East Agile does a lot of work building and working with very large sets of data, especially in our Data Science practice. We faced some challenges extracting data from a very large Amazon Redshift data warehouse of time series signals to support data mining using machine learning.
Originally we used the UNLOAD function to unload more than 63,000 time series into a single file on S3. This was fast but there were some problems:
- We couldn't read the whole file because it wouldn't fit into memory.
- We could read the file by chunks but it would be difficult to utilize multithreading, and difficult to process as well.
So we used the PARTITION BY keyword:
UNLOAD('SELECT feature_id, ....') TO <s3-path> PARTITION BY feature_id
The PARTITION BY feature_id parameter makes it so that it will unload a file for each feature_id. So with ~63,000 features, it will create 63,000 files on S3.
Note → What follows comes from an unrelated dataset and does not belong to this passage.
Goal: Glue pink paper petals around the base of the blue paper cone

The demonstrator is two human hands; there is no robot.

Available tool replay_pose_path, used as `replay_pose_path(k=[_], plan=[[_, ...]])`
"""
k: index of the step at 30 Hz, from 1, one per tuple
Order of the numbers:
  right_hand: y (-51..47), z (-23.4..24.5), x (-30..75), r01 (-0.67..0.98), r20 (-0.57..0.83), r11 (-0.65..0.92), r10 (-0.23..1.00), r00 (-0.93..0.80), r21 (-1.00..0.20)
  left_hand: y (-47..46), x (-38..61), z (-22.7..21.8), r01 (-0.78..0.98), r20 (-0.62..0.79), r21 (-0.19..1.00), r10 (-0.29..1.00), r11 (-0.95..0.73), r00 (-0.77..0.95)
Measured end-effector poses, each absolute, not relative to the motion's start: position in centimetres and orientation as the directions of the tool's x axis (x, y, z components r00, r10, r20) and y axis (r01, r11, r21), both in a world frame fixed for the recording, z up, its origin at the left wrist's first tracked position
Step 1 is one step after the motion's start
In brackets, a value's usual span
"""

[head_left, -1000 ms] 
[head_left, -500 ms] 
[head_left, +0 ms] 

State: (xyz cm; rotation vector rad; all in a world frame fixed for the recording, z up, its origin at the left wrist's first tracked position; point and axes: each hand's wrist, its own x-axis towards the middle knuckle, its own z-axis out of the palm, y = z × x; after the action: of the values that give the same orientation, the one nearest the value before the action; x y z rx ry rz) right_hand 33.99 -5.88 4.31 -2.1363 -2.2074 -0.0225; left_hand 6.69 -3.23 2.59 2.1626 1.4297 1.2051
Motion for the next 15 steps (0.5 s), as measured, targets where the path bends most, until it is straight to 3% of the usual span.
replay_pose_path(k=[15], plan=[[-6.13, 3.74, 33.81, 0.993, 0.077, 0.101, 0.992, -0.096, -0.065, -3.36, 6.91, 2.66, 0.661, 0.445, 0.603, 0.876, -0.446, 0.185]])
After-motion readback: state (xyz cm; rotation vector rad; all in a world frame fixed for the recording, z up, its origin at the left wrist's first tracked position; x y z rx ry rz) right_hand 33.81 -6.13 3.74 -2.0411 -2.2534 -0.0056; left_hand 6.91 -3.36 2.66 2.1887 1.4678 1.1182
By using this approach we can read and process multiple files in parallel. However, the UNLOAD time is 4hrs. So we came up with a final solution: we UNLOAD our data into 100 files, so each file will contain around 630 features. The new UNLOAD command looks like this:
UNLOAD('SELECT feature_id % 200 AS part_id, ....') TO <s3-path> PARTITION BY part_id
(We used % 200 because feature_id are evens number, this is due to the nature of Redshift SERIAL data type)
The final solution greatly reduced the unloading time while still being able to process multiple files in parallel. We also tested the processing time, which also seemed to improve slightly.